[[ Data provided, beginning ]]
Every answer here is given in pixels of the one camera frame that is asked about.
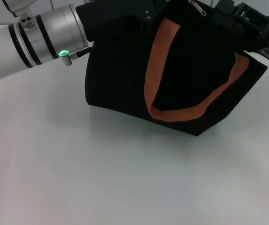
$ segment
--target white table
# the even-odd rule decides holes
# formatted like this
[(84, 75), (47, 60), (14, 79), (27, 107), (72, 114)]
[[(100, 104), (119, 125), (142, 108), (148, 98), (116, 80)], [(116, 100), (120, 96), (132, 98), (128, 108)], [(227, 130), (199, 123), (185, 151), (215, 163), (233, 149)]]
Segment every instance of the white table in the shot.
[(88, 106), (86, 62), (0, 80), (0, 225), (269, 225), (269, 69), (194, 137)]

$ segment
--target black stripe
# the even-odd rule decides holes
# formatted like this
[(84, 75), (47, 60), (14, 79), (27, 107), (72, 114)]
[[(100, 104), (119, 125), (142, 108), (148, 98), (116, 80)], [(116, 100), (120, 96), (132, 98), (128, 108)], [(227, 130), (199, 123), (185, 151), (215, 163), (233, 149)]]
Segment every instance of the black stripe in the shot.
[(7, 2), (6, 2), (5, 0), (2, 0), (2, 2), (4, 3), (6, 9), (7, 9), (10, 13), (12, 13), (14, 17), (17, 17), (17, 16), (15, 15), (15, 13), (12, 12), (11, 9), (9, 8), (9, 5), (7, 4)]
[(29, 39), (28, 39), (28, 37), (26, 35), (26, 32), (23, 29), (21, 23), (18, 23), (18, 29), (20, 29), (21, 36), (22, 36), (23, 41), (24, 41), (24, 43), (25, 43), (25, 45), (26, 45), (26, 47), (27, 47), (27, 49), (29, 51), (30, 56), (32, 57), (32, 59), (34, 60), (36, 65), (41, 65), (42, 63), (39, 60), (36, 52), (34, 51), (34, 49), (33, 49), (32, 45), (31, 45), (31, 43), (30, 43), (30, 41), (29, 41)]
[(8, 26), (9, 29), (9, 33), (10, 36), (12, 38), (13, 44), (18, 52), (18, 54), (20, 55), (21, 59), (23, 60), (24, 64), (28, 67), (28, 68), (32, 68), (33, 66), (31, 65), (31, 63), (29, 62), (29, 60), (27, 59), (25, 53), (23, 52), (23, 49), (17, 39), (13, 24)]
[(42, 33), (42, 36), (45, 39), (46, 45), (48, 46), (48, 49), (49, 49), (51, 55), (53, 56), (53, 59), (59, 58), (56, 51), (55, 51), (55, 49), (54, 49), (54, 47), (53, 47), (51, 39), (50, 39), (50, 37), (49, 37), (49, 35), (48, 35), (47, 31), (46, 31), (44, 23), (42, 22), (41, 15), (37, 15), (36, 20), (37, 20), (37, 24), (38, 24), (38, 26), (40, 28), (40, 31)]

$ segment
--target black bag
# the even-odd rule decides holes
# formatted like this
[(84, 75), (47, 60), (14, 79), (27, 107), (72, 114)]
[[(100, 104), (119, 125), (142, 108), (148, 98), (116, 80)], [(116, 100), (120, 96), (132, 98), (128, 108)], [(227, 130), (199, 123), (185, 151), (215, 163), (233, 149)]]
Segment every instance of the black bag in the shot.
[(173, 0), (151, 34), (128, 21), (115, 21), (115, 32), (93, 44), (85, 79), (90, 105), (200, 135), (267, 69), (185, 0)]

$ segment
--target green led light
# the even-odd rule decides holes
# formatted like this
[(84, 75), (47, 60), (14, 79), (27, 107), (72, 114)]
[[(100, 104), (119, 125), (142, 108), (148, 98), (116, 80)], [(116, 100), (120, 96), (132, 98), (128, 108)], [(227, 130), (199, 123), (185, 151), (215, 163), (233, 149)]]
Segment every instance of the green led light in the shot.
[(69, 54), (69, 52), (67, 51), (67, 50), (63, 50), (63, 51), (61, 51), (60, 53), (59, 53), (59, 56), (66, 56), (66, 55), (68, 55)]

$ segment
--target silver metal ring
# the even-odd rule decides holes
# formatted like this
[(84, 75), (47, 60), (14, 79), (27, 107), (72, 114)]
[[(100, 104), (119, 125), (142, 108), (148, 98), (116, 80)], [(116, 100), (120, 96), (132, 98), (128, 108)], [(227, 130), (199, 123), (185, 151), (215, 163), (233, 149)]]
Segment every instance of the silver metal ring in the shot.
[(41, 15), (42, 22), (58, 55), (61, 51), (74, 53), (88, 46), (82, 23), (72, 5)]
[(46, 42), (34, 17), (33, 20), (35, 22), (35, 28), (31, 30), (25, 30), (25, 33), (41, 63), (49, 62), (53, 59), (53, 57), (46, 45)]
[(78, 16), (78, 13), (77, 13), (77, 11), (76, 11), (74, 5), (73, 5), (73, 4), (70, 4), (69, 7), (70, 7), (70, 9), (71, 9), (72, 12), (73, 12), (73, 15), (74, 15), (74, 17), (75, 17), (75, 19), (76, 19), (76, 22), (77, 22), (77, 24), (78, 24), (78, 28), (80, 29), (80, 32), (81, 32), (81, 35), (82, 35), (82, 38), (83, 38), (85, 47), (87, 48), (87, 47), (89, 47), (89, 45), (88, 45), (88, 40), (87, 40), (86, 33), (85, 33), (85, 31), (84, 31), (83, 24), (82, 24), (82, 22), (81, 22), (81, 20), (80, 20), (80, 18), (79, 18), (79, 16)]
[(28, 49), (26, 48), (25, 42), (22, 39), (20, 30), (18, 29), (17, 24), (18, 23), (15, 23), (14, 26), (13, 26), (14, 27), (14, 31), (16, 33), (16, 37), (17, 37), (17, 39), (18, 39), (18, 41), (19, 41), (19, 43), (20, 43), (20, 45), (22, 47), (22, 50), (25, 53), (25, 55), (26, 55), (29, 63), (34, 67), (34, 66), (36, 66), (36, 64), (35, 64), (34, 60), (32, 59), (32, 57), (30, 56), (30, 53), (29, 53)]

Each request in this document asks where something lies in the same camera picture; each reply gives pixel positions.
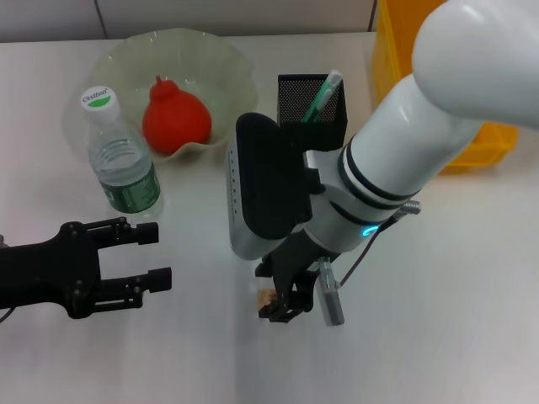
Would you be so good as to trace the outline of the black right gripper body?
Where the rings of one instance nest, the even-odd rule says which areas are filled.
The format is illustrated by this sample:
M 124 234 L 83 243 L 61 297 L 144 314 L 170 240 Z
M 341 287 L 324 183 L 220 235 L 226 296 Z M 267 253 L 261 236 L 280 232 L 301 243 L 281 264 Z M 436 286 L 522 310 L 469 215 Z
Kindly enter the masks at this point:
M 278 291 L 313 291 L 319 275 L 318 260 L 332 263 L 338 254 L 322 247 L 306 231 L 290 234 L 277 248 L 262 257 L 254 276 L 272 278 Z

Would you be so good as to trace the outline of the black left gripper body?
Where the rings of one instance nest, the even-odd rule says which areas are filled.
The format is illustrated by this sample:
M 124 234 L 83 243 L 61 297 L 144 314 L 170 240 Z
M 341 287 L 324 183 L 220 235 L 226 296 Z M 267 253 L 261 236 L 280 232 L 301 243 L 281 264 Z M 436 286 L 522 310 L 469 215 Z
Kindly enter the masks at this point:
M 83 319 L 98 305 L 101 273 L 94 232 L 103 221 L 63 224 L 50 240 L 1 249 L 1 308 L 54 303 L 72 319 Z
[[ Data provided, end ]]
◆ **What this task involves**
Word for word, retype the material above without its pictures.

◆ **Solution to this problem**
Every answer here is given in pixels of the one camera frame that is asked about.
$ segment
--target white table
# the even-odd rule decides holes
# formatted like this
[(84, 75), (47, 60), (14, 79), (27, 107), (72, 114)]
[[(100, 104), (119, 125), (142, 108), (148, 98), (116, 80)], [(116, 100), (120, 96), (132, 98), (128, 108)], [(227, 130), (199, 123), (185, 151), (215, 163), (233, 149)]]
Segment every instance of the white table in the shot.
[(88, 106), (86, 62), (0, 80), (0, 225), (269, 225), (269, 69), (194, 137)]

$ segment
--target black stripe
# the even-odd rule decides holes
# formatted like this
[(84, 75), (47, 60), (14, 79), (27, 107), (72, 114)]
[[(100, 104), (119, 125), (142, 108), (148, 98), (116, 80)], [(116, 100), (120, 96), (132, 98), (128, 108)], [(227, 130), (199, 123), (185, 151), (215, 163), (233, 149)]]
Segment every instance of the black stripe in the shot.
[(7, 2), (6, 2), (5, 0), (2, 0), (2, 2), (4, 3), (6, 9), (7, 9), (10, 13), (12, 13), (14, 17), (17, 17), (17, 16), (15, 15), (15, 13), (12, 12), (11, 9), (9, 8), (9, 5), (7, 4)]
[(29, 39), (28, 39), (28, 37), (26, 35), (26, 32), (23, 29), (21, 23), (18, 23), (18, 29), (20, 29), (21, 36), (22, 36), (23, 41), (24, 41), (24, 43), (25, 43), (25, 45), (26, 45), (26, 47), (27, 47), (27, 49), (29, 51), (30, 56), (32, 57), (32, 59), (34, 60), (36, 65), (41, 65), (42, 63), (39, 60), (36, 52), (34, 51), (34, 49), (33, 49), (32, 45), (31, 45), (31, 43), (30, 43), (30, 41), (29, 41)]
[(8, 26), (9, 29), (9, 33), (10, 36), (12, 38), (13, 44), (18, 52), (18, 54), (20, 55), (21, 59), (23, 60), (24, 64), (28, 67), (28, 68), (32, 68), (33, 66), (31, 65), (31, 63), (29, 62), (29, 60), (27, 59), (25, 53), (23, 52), (23, 49), (17, 39), (13, 24)]
[(42, 33), (42, 36), (45, 39), (46, 45), (48, 46), (48, 49), (49, 49), (51, 55), (53, 56), (53, 59), (59, 58), (56, 51), (55, 51), (55, 49), (54, 49), (54, 47), (53, 47), (51, 39), (50, 39), (50, 37), (49, 37), (49, 35), (48, 35), (47, 31), (46, 31), (44, 23), (42, 22), (41, 15), (37, 15), (36, 20), (37, 20), (37, 24), (38, 24), (38, 26), (40, 28), (40, 31)]

$ segment
--target black bag
# the even-odd rule decides holes
# formatted like this
[(84, 75), (47, 60), (14, 79), (27, 107), (72, 114)]
[[(100, 104), (119, 125), (142, 108), (148, 98), (116, 80)], [(116, 100), (120, 96), (132, 98), (128, 108)], [(227, 130), (199, 123), (185, 151), (215, 163), (233, 149)]]
Segment every instance of the black bag in the shot.
[(173, 0), (151, 34), (128, 21), (115, 21), (115, 32), (93, 44), (85, 79), (90, 105), (200, 135), (267, 69), (185, 0)]

$ segment
--target green led light
# the even-odd rule decides holes
# formatted like this
[(84, 75), (47, 60), (14, 79), (27, 107), (72, 114)]
[[(100, 104), (119, 125), (142, 108), (148, 98), (116, 80)], [(116, 100), (120, 96), (132, 98), (128, 108)], [(227, 130), (199, 123), (185, 151), (215, 163), (233, 149)]]
Segment every instance of the green led light in the shot.
[(69, 54), (69, 52), (67, 51), (67, 50), (63, 50), (63, 51), (61, 51), (60, 53), (59, 53), (59, 56), (66, 56), (66, 55), (68, 55)]

$ segment
--target silver metal ring
# the even-odd rule decides holes
# formatted like this
[(84, 75), (47, 60), (14, 79), (27, 107), (72, 114)]
[[(100, 104), (119, 125), (142, 108), (148, 98), (116, 80)], [(116, 100), (120, 96), (132, 98), (128, 108)], [(227, 130), (199, 123), (185, 151), (215, 163), (233, 149)]]
Segment every instance of the silver metal ring in the shot.
[(41, 15), (42, 22), (58, 55), (61, 51), (74, 53), (88, 46), (82, 23), (72, 5)]
[(46, 42), (34, 17), (33, 20), (35, 22), (35, 28), (31, 30), (25, 30), (25, 33), (41, 63), (49, 62), (53, 59), (53, 57), (46, 45)]
[(78, 16), (78, 13), (77, 13), (77, 11), (76, 11), (74, 5), (73, 5), (73, 4), (70, 4), (69, 7), (70, 7), (70, 9), (71, 9), (72, 12), (73, 12), (73, 15), (74, 15), (74, 17), (75, 17), (75, 19), (76, 19), (76, 22), (77, 22), (77, 24), (78, 24), (78, 28), (80, 29), (80, 32), (81, 32), (81, 35), (82, 35), (82, 38), (83, 38), (85, 47), (87, 48), (87, 47), (89, 47), (89, 45), (88, 45), (88, 40), (87, 40), (86, 33), (85, 33), (85, 31), (84, 31), (83, 24), (82, 24), (82, 22), (81, 22), (81, 20), (80, 20), (80, 18), (79, 18), (79, 16)]
[(28, 49), (26, 48), (25, 42), (22, 39), (20, 30), (18, 29), (17, 24), (18, 23), (15, 23), (14, 26), (13, 26), (14, 27), (14, 31), (16, 33), (16, 37), (17, 37), (17, 39), (18, 39), (18, 41), (19, 41), (19, 43), (20, 43), (20, 45), (22, 47), (22, 50), (25, 53), (25, 55), (26, 55), (29, 63), (34, 67), (34, 66), (36, 66), (36, 64), (35, 64), (34, 60), (32, 59), (32, 57), (30, 56), (30, 53), (29, 53)]

Each request in this document asks where something lies in the same camera picture; each reply gives pixel positions.
Would you be so good as to trace the outline of the black right gripper body?
Where the rings of one instance nest, the even-odd rule says which areas are filled.
The format is illustrated by this sample:
M 124 234 L 83 243 L 61 297 L 144 314 L 170 240 Z
M 341 287 L 324 183 L 220 235 L 226 296 Z M 267 253 L 261 236 L 280 232 L 301 243 L 281 264 Z M 436 286 L 522 310 L 469 215 Z
Kindly enter the masks at this point:
M 278 291 L 313 291 L 319 275 L 318 260 L 332 263 L 338 254 L 322 247 L 306 231 L 290 234 L 277 248 L 262 257 L 254 276 L 272 278 Z

Would you be so good as to trace the outline of the black left gripper body?
Where the rings of one instance nest, the even-odd rule says which areas are filled.
The format is illustrated by this sample:
M 124 234 L 83 243 L 61 297 L 144 314 L 170 240 Z
M 341 287 L 324 183 L 220 235 L 226 296 Z M 267 253 L 261 236 L 280 232 L 301 243 L 281 264 Z M 436 286 L 522 310 L 469 215 Z
Kindly enter the masks at this point:
M 83 319 L 98 305 L 101 273 L 94 232 L 103 221 L 63 224 L 50 240 L 1 249 L 1 308 L 54 303 L 72 319 Z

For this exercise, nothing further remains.